Furthermore, a deepening and, in places, a drowning of the platforms (probably related to OAE 2) during the CT-boundary interval can be observed, which coincides with strongly reduced carbonate production, as well as facies and faunal changes on the shelf. A sea-level lowstand during the middle Turonian and the following transgression, resulting in a recovering of the carbonate shelf, occurs in all areas.

Nevertheless, regional differences occur in comparison with the global scheme of Haq et al. (1987), such as additional sedimentary sequences during middle to upper Cenomanian and late Turonian times within the investigated schemes. These differences are probably due to the low-angle and relatively low-relief shape of the investigated shelf areas, which are therefore also affected by minor sea-level fluctuations, but also to regional/local tectonics. Local subsidence in upper Cenomanian times is described from areas in Sinai (Bauer 2002) and west central Jordan, while uplift and drowning are in places observed in upper Cenomanian shelf deposits in Israel (Buchbinder et al. 2000).
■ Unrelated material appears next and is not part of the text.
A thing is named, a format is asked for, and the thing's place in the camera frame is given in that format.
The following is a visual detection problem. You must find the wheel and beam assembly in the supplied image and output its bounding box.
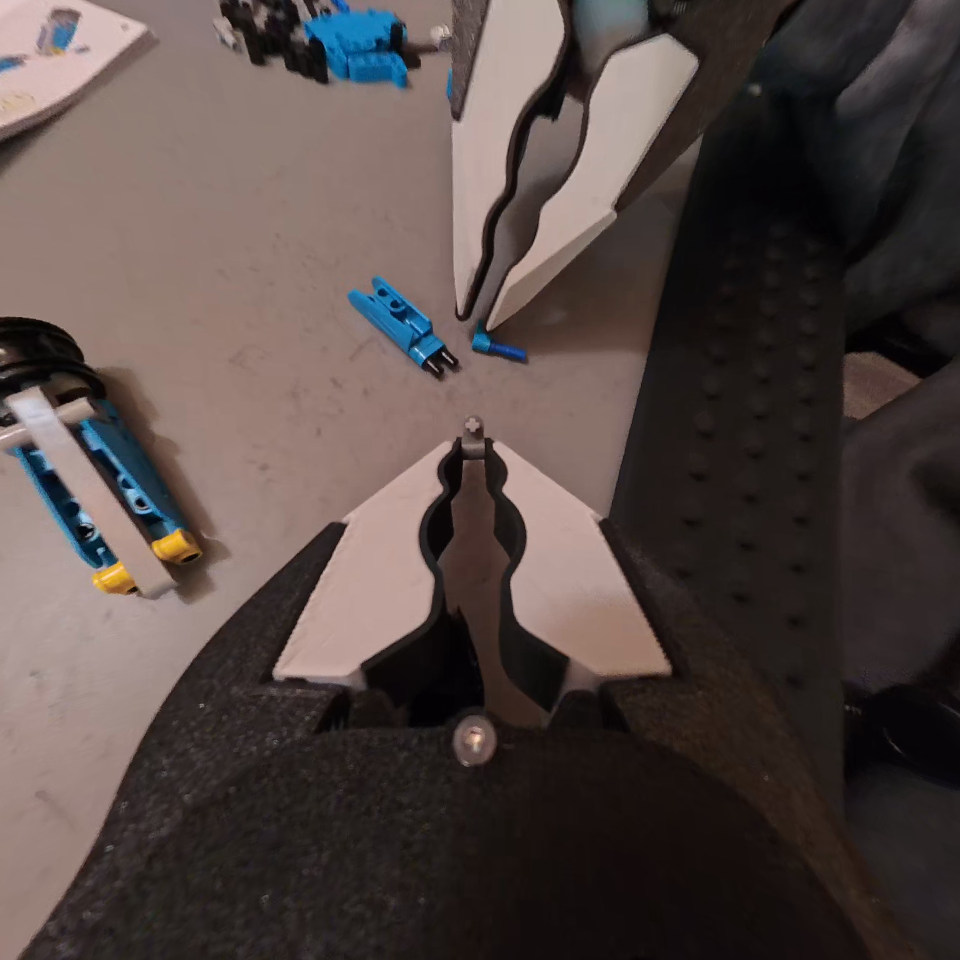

The hiatus that obscured the CT-boundary interval in Sinai is probably related to an uplift (inversion), coupled with the early Turonian LST (Bauer 2002). The succession of this time interval within the study area exhibits a phase without any or with at least reduced tectonic activities.

Local tectonic movements are also described for the Turonian (subsidence in Sinai and west central Jordan) and resulted in bathymetrical differences on the inner shelf, reflected by lithological and environmental differences.